I am going to Japan in August! I never have spent full a yearly vacation since I started to work. In addition, it's my first visit to Japan. I am very excited!

I decided to go on a vacation this time though it will cost much. The reason is I want to escape from my routine and I am wandering as if I am in puberty. It's ridiculous but really I am!
Hopefully this attempt will refresh my life. The more stressed I am, the more money I am spending. :( Anyway I decided to take a risk of being flat broke.

My friend and her husband live in Kyoto. I am planning to stay with them and visit Kyoto and Osaka. If you have a tip about traveling in Japan, let me know it.

2006-07-03

Why marriage?

I am not sure whether I will be able to marry or not.
Vaguely I decided to marry someone someday.

1) Most of all, the reason why I made my decision is to try not to be lonely.
Well...now... I am a beloved daughter of my parents.
I am an employee of a company.
I am a friend of my friends.
..... like these I play several roles in the society around me.

But what if I get older?

My parents will pass away. (It is very heart breaking only if I imagine it.) The family that my parents made is my family.

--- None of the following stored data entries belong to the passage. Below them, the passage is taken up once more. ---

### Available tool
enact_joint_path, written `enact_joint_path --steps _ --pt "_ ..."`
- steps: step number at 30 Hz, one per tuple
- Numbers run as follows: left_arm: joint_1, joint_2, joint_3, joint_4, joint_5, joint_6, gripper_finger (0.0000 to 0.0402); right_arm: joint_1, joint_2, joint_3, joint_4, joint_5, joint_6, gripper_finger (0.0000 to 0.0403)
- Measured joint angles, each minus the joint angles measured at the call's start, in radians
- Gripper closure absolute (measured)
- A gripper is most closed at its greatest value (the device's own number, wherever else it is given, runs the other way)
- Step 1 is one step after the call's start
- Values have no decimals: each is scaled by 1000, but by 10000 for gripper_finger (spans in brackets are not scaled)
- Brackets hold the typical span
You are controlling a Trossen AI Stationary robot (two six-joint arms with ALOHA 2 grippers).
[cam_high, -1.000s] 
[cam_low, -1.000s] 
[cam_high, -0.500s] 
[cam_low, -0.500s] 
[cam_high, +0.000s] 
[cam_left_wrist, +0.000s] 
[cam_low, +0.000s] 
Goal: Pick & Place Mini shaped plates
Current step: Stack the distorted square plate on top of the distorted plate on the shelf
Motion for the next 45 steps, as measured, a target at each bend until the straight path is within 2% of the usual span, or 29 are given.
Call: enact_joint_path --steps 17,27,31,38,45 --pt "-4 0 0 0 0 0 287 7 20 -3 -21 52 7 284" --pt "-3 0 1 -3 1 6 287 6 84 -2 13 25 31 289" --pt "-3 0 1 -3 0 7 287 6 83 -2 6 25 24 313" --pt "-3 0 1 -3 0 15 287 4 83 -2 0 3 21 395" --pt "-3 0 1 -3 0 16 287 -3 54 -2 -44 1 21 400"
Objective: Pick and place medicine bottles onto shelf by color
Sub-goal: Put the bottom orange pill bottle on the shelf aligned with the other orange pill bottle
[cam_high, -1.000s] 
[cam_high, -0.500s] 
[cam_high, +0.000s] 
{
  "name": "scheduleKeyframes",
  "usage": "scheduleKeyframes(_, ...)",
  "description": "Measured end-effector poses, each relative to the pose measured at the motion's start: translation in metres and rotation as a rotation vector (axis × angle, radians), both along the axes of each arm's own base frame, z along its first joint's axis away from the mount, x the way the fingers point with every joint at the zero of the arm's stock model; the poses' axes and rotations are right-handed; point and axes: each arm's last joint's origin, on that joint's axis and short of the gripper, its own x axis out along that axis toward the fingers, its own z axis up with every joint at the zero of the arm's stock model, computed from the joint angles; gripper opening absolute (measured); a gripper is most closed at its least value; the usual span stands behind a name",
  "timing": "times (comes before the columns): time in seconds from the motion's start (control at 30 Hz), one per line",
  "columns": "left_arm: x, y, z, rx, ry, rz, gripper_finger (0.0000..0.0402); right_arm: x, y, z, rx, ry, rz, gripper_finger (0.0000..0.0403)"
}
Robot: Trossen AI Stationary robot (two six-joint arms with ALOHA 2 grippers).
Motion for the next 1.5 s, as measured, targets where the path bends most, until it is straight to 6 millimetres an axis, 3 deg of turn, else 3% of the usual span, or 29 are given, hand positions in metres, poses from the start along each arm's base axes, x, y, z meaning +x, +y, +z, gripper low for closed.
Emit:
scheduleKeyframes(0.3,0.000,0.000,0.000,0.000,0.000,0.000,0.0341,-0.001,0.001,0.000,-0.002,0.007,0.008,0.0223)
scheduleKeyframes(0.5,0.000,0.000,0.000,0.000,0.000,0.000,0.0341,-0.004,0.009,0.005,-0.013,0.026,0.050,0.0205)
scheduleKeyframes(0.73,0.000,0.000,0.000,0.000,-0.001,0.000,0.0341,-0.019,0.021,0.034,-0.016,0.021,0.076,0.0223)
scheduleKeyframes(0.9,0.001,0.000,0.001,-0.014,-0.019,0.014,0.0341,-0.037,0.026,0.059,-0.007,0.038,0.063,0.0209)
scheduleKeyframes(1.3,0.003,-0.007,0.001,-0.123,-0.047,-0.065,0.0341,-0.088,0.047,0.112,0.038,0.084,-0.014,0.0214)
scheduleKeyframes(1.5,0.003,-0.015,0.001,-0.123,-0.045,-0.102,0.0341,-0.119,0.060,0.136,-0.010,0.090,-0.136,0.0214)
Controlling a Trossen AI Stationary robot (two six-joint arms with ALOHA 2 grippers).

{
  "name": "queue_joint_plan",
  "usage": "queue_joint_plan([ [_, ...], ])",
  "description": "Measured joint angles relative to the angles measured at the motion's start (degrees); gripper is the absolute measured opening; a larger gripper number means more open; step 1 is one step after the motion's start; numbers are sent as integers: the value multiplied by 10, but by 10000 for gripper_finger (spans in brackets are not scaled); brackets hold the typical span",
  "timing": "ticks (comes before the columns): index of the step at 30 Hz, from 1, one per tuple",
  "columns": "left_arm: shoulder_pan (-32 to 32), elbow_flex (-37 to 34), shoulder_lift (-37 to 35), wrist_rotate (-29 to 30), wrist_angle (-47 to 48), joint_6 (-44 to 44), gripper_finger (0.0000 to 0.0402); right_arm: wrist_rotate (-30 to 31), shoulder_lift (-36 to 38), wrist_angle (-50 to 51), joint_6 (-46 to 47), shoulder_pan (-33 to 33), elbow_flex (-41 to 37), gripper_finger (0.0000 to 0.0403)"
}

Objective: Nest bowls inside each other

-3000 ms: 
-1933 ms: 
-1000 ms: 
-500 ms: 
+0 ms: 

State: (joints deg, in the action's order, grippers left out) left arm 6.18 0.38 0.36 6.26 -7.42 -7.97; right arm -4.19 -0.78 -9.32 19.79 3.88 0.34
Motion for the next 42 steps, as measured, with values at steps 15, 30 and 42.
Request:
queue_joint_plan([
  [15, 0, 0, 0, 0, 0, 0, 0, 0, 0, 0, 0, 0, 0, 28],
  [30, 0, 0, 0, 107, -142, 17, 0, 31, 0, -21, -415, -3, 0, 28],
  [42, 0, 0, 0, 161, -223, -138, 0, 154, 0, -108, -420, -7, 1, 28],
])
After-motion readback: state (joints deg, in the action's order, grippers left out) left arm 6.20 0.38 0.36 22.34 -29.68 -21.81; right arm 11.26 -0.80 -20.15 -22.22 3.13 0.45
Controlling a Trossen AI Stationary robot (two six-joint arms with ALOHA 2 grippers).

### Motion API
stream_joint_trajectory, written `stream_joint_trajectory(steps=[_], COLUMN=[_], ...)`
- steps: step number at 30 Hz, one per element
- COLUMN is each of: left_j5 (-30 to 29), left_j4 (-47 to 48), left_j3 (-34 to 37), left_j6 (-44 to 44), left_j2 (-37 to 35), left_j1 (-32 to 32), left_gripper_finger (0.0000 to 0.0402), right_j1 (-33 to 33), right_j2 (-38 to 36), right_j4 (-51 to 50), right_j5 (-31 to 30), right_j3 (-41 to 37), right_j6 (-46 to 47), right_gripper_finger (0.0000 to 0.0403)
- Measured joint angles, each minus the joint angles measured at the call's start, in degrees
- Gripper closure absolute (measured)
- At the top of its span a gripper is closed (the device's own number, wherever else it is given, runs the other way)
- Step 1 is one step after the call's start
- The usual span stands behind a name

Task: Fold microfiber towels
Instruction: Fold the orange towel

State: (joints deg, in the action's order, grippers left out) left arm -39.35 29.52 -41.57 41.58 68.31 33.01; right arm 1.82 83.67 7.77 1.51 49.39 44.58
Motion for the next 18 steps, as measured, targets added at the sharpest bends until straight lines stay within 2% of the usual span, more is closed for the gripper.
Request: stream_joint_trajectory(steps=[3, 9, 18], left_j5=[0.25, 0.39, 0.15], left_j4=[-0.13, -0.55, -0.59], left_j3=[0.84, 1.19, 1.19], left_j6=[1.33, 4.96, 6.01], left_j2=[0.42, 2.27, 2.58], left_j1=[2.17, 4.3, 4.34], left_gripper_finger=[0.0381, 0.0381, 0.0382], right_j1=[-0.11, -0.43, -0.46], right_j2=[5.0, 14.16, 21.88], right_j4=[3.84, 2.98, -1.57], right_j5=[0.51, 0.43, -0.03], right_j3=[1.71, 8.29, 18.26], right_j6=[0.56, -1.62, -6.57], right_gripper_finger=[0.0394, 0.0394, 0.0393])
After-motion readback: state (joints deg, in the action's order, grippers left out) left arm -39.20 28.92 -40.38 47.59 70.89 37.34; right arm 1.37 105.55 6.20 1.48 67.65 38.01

I am secured in the family now but if the family is broken naturally, I am sure I will be in panic and I must feel very hard.

My parents have not drove my to marry. As they get older, I can feel they tend to depend on me. Frankly speaking, it is a burden. I sometimes want to run away from it. This is a very selfish idea....Argh...but it's true for me.

I could be fired or could resign my job. If I lose my job and there's no one around me, it would be very hard to identify myself.

My friends will be engaged in their new society that I cannot belong to. This problem even happens now, in my 20s. You can agree with it easily.

Then...where do I have to go into?

It is very selfish of myself to consider marriage for only these reasons. But these really count! And there is another reason.

2) I think I have to develop myself through marriage. I should encounter many challenges that I can do meet up in my life. The relationship created by marriage is the very thing that would constitute other perspective of myself. I want to take the challenge to develop my self.

Third reason is the simplest one.

3) I want to be loved by one person and to love someone. I want to make a new life with the person I want.